The allocation for PM Awas Yojana with the objective of housing for all has been cut by over 5%, from Rs. 29,043 cr. in 2017-18 to Rs. 27,505 cr. in 2018-19, while at the same time the Finance Minister announced the intention of constructing 51 lakh houses in rural India in 2018-19. The housing available to urban poor under the central government’s Basic Services for Urban Poor scheme for about Rs. 16,000 for SC/ST families and about Rs. 19,000 for others in Uttar Pradesh during the previous government’s regime are no longer available. The PMAY talks of giving subsidy on loans assuming that the poor will have a land of his/her own or will be able to get land allotted in cities. Recently, District Urban Development Agency, Lucknow conduced a lottery for allotment of urban poor housing in which only applications made on the portal of the Chief Minister were considered and all applications given by hand in Project Officer, DUDA office were not taken into account. Genuine applicants, especially those not having a mobile phone which is required for registering a complaint on CM’s portal, were left out. DUDA conducted a lottery without even conducting any screening process which means a number of undeserving people would have got in. This is a good example of how poor will be excluded from digitalisation of services in the New India, for which the PM doesn’t lose an opportunity to give a clarion call. Moreover, how can a process of lottery be used to decide a basic need like housing when the government has promised ‘housing for all’?

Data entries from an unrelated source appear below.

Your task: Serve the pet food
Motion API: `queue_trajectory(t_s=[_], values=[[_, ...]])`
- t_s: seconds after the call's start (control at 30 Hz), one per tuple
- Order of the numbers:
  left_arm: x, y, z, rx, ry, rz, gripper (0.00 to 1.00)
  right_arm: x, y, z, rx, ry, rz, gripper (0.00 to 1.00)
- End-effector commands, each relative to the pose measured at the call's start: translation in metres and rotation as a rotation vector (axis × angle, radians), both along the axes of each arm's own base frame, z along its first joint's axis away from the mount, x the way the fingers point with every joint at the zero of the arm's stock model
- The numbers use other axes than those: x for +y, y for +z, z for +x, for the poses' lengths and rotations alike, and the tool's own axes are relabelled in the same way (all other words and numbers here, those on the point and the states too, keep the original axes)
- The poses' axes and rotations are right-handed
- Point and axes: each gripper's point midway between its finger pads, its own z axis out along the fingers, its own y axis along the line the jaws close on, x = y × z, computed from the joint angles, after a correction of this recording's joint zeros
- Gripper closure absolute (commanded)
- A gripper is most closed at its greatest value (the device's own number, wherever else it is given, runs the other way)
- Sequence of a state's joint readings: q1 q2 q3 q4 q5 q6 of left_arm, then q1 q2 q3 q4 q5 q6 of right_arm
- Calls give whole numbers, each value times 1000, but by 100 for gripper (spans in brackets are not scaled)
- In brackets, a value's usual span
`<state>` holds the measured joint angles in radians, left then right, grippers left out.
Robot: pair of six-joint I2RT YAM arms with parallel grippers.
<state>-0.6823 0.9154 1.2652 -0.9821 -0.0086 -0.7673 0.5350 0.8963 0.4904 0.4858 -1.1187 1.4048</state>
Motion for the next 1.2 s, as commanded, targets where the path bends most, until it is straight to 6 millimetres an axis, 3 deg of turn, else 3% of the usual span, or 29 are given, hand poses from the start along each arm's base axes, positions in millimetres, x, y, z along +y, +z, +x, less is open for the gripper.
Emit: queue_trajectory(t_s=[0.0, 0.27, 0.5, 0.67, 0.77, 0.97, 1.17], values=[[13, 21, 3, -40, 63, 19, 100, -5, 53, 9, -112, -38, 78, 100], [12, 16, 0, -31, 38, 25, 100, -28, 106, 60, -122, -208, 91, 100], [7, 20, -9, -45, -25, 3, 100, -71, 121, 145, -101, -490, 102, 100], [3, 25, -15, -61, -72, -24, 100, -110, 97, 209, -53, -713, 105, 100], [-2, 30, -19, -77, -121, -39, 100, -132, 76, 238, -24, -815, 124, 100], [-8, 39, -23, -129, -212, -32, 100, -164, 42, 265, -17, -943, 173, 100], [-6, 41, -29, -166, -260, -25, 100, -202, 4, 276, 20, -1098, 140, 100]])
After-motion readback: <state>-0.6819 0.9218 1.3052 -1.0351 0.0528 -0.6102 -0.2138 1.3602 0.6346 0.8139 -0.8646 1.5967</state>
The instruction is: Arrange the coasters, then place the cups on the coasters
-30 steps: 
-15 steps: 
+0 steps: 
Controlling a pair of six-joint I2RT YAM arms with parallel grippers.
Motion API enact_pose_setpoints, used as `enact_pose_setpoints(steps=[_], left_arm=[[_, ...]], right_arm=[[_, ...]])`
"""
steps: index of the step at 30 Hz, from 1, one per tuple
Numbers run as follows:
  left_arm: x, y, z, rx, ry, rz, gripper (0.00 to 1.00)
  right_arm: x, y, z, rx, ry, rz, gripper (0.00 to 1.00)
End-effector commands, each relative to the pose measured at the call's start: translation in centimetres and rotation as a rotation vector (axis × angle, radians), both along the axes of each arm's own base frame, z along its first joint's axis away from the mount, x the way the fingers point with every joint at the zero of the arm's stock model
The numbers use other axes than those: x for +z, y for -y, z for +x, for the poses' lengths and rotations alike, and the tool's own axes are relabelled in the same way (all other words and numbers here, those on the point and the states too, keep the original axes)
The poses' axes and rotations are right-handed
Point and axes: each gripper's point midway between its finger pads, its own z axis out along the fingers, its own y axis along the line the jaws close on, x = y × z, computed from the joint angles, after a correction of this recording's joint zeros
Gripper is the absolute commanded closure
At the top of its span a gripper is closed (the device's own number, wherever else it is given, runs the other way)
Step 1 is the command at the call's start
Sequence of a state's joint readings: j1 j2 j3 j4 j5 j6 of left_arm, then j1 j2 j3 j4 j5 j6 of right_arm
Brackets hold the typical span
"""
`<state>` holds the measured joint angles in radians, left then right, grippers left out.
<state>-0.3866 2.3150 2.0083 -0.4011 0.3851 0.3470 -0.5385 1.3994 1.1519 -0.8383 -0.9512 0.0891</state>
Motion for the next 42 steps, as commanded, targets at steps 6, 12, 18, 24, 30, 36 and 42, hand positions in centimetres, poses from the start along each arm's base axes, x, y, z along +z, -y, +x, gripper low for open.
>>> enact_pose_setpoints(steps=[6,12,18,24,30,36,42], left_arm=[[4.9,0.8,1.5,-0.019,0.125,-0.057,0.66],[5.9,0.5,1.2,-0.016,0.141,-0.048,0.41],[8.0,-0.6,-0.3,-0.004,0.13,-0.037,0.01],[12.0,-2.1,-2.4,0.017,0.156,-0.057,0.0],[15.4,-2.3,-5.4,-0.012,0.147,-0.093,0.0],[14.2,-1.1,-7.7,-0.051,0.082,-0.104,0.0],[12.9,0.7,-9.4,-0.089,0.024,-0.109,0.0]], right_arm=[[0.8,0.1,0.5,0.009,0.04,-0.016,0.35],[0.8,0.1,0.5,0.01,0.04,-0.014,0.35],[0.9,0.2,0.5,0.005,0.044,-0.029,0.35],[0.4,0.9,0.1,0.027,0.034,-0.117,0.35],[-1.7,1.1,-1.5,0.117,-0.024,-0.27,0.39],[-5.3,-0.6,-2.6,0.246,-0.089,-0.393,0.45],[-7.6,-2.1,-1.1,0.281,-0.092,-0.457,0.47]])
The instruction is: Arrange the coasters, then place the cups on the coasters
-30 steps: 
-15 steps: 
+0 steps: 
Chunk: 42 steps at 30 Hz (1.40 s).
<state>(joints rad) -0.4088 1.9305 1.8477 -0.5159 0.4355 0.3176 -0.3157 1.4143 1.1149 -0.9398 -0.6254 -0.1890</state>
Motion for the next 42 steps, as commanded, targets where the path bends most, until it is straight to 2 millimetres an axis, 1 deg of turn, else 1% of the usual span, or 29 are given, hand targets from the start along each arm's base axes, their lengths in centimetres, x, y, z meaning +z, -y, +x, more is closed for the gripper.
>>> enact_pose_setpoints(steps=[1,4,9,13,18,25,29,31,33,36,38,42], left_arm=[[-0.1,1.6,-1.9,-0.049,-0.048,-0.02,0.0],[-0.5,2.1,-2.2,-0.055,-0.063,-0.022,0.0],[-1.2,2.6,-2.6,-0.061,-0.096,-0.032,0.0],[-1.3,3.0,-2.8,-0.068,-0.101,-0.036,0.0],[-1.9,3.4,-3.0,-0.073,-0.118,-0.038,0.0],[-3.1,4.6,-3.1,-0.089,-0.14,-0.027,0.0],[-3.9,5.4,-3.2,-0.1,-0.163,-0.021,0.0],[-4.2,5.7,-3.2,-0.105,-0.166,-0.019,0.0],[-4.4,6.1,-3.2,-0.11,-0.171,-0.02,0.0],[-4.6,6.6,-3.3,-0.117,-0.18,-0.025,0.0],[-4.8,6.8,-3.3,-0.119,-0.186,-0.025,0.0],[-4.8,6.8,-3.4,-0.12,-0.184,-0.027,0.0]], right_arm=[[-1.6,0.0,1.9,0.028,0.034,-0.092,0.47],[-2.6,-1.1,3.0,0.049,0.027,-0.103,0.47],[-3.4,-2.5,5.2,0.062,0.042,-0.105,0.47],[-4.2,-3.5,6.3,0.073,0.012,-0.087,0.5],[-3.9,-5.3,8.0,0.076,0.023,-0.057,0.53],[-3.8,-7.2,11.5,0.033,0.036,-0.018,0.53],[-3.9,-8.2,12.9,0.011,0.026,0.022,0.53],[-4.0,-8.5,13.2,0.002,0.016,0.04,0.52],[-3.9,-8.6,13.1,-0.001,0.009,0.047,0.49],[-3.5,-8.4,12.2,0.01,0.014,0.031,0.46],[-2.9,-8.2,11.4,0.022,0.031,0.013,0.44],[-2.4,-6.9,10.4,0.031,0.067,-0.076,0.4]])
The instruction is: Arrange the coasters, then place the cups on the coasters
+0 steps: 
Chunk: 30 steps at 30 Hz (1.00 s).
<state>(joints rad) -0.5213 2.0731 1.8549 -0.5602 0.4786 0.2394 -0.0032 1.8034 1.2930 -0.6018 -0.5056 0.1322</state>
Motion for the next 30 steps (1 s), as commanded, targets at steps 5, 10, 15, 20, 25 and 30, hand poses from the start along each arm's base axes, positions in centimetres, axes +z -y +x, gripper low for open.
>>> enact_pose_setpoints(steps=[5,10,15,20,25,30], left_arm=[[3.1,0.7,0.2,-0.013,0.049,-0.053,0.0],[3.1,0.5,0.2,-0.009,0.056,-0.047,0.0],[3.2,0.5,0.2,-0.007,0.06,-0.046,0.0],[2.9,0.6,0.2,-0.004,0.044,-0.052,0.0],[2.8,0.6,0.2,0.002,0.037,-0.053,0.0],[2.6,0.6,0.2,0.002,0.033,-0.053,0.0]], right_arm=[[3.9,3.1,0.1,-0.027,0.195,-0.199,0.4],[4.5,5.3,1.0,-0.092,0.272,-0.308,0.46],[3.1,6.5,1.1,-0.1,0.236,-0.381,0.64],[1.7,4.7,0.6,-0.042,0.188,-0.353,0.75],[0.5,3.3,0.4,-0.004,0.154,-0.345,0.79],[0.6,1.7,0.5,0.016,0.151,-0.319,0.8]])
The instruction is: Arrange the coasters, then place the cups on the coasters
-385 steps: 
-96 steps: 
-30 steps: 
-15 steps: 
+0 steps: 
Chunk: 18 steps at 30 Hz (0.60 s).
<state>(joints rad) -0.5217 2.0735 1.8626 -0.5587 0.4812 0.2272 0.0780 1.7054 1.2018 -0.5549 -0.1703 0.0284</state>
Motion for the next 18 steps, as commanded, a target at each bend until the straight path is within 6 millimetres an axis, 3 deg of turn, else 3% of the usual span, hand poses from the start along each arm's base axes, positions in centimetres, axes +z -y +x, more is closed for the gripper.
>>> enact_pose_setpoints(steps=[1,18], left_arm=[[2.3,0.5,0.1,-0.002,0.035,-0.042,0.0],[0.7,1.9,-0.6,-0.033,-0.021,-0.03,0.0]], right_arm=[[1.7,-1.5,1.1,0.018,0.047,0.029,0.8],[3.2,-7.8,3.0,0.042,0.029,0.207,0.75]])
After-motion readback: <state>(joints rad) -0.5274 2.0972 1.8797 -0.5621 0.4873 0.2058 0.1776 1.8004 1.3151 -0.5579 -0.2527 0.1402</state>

The banking sector ‘reforms’ are making life difficult for the poor, especially after the horrendous experience of demonetisation. When some parents complained about not receiving the Rs. 5,000 from U.P. government for buying books and uniform for their children admitted under section 12(1)(c) of RTE Act they were told by the Basic Shiksha Adhikari office in Lucknow that funds could not be deposited into their account as they did not have the required minimum balance of Rs. 3,000. The government which allowed zero balance accounts to be opened for the poor expects parents from disadvantaged and weaker sections to maintain a balance of Rs. 3,000. When an activist who works with beggars went to get an account opened for a beggar he was told that the Jan Dhan Scheme was over. When Socialist Party (India) gave a cheque for Rs. 3,000 to one of its candidates for the Assembly election the cheque was not deposited as the bank told the account holder that an activity was required in the Jan Dhan account before any cheque could be deposited.

And finally the tokenism of Modi government is best reflected in the most publicised programme of Swachcha Bharat. When a Gram Pradhan Bhola Singh of Gram Panchayat Uttar Kondh in Sandila tehsil of Hardoi district was asked about how much funds he had received for construction of toilets he revealed that because population of his GS, about 750 families, was big he had not received any funds. Only small GSs are being given funds so that more number of villages can be declared ‘Open Defecation Free’. Even in the declared ODF villages not every family has a toilet.